Actuellement, le prix de l’action d’Ubisoft se situe autour de €13,82, accusant une nouvelle chute ce week-end. Avant cela, le titre avait connu une légère remontée à €15,50 par action. Ce niveau de valorisation est le plus bas observé depuis 2014, témoignant d’un effondrement drastique par rapport aux prix d’avant la pandémie.

En 2018, Ubisoft avait atteint son apogée avec des actions évaluées à près de €100. Cette chute de plus de 80 % de sa valeur marchande depuis, reflète des défis colossaux pour le groupe, notamment dans le contexte post-pandémique.
Malgré cette tempête, Ubisoft refuse de céder aux sirènes de la vente. La société a récemment cherché à attirer des investissements de fonds spéculatifs tels que Blackrock, et a également noué des partenariats avec des géants comme Tencent. Ces choix stratégiques sont apparus nécessaires pour protéger la société contre une éventuelle OPA hostile de Vivendi, l’ancien parent d’Activision.
La succession d’échecs a, certes, plombé le moral des équipes. Des titres comme Watch Dogs sont mis sur la touche, tandis que plusieurs projets gratuits ont été annulés après des années de développement laborieux.

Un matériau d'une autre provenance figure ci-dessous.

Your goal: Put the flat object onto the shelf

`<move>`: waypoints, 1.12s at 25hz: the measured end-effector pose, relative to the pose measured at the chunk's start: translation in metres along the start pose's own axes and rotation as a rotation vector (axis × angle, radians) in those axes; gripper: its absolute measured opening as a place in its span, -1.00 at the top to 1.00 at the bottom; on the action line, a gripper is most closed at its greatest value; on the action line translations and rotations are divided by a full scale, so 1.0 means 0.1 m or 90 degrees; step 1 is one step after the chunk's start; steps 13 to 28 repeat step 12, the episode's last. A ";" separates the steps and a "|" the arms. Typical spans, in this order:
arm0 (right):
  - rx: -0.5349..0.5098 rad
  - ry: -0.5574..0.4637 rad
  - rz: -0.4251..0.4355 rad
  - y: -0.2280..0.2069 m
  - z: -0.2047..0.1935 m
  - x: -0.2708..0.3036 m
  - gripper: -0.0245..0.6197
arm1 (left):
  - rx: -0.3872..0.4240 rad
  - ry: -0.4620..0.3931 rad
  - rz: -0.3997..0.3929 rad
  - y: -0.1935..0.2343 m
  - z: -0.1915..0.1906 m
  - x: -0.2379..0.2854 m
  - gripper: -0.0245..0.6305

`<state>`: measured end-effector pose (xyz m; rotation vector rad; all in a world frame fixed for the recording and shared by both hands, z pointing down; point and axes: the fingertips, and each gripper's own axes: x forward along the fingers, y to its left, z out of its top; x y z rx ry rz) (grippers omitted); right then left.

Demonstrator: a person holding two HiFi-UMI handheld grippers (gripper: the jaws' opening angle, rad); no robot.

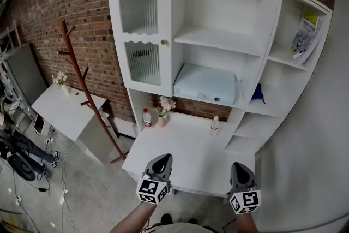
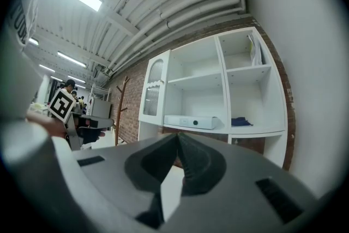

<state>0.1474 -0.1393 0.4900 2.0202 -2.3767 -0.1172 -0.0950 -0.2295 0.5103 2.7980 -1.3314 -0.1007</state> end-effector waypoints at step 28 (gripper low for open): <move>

Des fiascos tels que Skull & Bones ou XDefiant ont aussi contribué à cette spirale négative, perdant des joueurs dès leur lancement.
Malgré ces revers, une lueur d’espoir se profile à l’horizon, avec la sortie imminente de Assassin’s Creed Shadows. Ce sera le premier titre de la célèbre franchise à se dérouler au Japon, et tous les regards sont tournés vers cette sortie pour espérer relancer le succès d’Ubisoft.